* **Requirement**:
Please set down only the lines that run from the one containing "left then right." to the end of the listing below, exactly as written.

* **Information provided**:
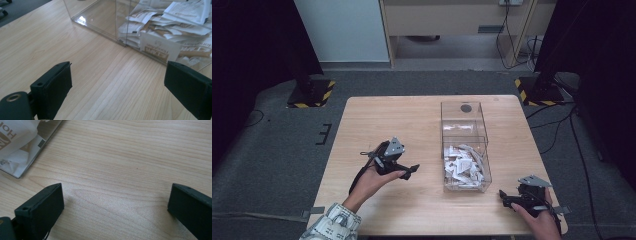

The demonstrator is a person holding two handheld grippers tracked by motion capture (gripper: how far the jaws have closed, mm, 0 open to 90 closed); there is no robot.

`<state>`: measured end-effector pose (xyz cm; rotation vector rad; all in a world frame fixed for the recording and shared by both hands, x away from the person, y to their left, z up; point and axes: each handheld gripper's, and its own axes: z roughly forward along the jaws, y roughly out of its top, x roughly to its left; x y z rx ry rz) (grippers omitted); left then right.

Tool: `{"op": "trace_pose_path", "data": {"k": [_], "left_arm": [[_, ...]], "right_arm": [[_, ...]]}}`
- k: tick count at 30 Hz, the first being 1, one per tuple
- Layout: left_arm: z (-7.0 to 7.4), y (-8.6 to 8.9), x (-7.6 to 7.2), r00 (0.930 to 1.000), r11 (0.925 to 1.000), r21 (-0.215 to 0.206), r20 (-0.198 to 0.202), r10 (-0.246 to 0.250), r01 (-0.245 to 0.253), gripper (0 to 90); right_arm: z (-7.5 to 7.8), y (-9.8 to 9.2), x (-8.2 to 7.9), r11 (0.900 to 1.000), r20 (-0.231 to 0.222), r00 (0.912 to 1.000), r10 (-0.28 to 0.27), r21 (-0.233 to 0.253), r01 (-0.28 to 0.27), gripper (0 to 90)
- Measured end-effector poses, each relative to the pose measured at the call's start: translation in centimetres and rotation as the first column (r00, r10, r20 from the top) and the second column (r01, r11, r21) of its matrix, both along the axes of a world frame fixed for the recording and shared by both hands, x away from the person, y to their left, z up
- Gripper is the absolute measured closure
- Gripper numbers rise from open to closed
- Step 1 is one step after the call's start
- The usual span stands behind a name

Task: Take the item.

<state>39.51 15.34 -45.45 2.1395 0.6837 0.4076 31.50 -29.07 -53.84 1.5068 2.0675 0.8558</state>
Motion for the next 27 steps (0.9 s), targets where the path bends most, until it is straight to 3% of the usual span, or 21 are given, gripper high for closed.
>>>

* **Finished exercise**:
`<state>`: measured end-effector pose (xyz cm; rotation vector rad; all in a world frame fixed for the recording and shared by both hands, x away from the person, y to their left, z up; point and axes: each handheld gripper's, and its own axes: z roughly forward along the jaws, y roughly out of its top, x roughly to its left; x y z rx ry rz) (grippers omitted); left then right.

Tool: `{"op": "trace_pose_path", "data": {"k": [_], "left_arm": [[_, ...]], "right_arm": [[_, ...]]}}`
- k: tick count at 30 Hz, the first being 1, one per tuple
- Layout: left_arm: z (-7.0 to 7.4), y (-8.6 to 8.9), x (-7.6 to 7.2), r00 (0.930 to 1.000), r11 (0.925 to 1.000), r21 (-0.215 to 0.206), r20 (-0.198 to 0.202), r10 (-0.246 to 0.250), r01 (-0.245 to 0.253), gripper (0 to 90); right_arm: z (-7.5 to 7.8), y (-9.8 to 9.2), x (-8.2 to 7.9), r11 (0.900 to 1.000), r20 (-0.231 to 0.222), r00 (0.912 to 1.000), r10 (-0.28 to 0.27), r21 (-0.233 to 0.253), r01 (-0.28 to 0.27), gripper (0 to 90)
- Measured end-effector poses, each relative to the pose measured at the call's start: translation in centimetres and rotation as the first column (r00, r10, r20 from the top) and the second column (r01, r11, r21) of its matrix, both along the axes of a world frame fixed for the recording and shared by both hands, x away from the person, y to their left, z up
- Gripper is the absolute measured closure
- Gripper numbers rise from open to closed
- Step 1 is one step after the call's start
- The usual span stands behind a name

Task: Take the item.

<state>39.51 15.34 -45.45 2.1395 0.6837 0.4076 31.50 -29.07 -53.84 1.5068 2.0675 0.8558</state>
Motion for the next 27 steps (0.9 s), targets where the path bends most, until it is straight to 3% of the usual span, or 21 are given, gripper high for closed.
>>>

What the exercise asked for is now complete.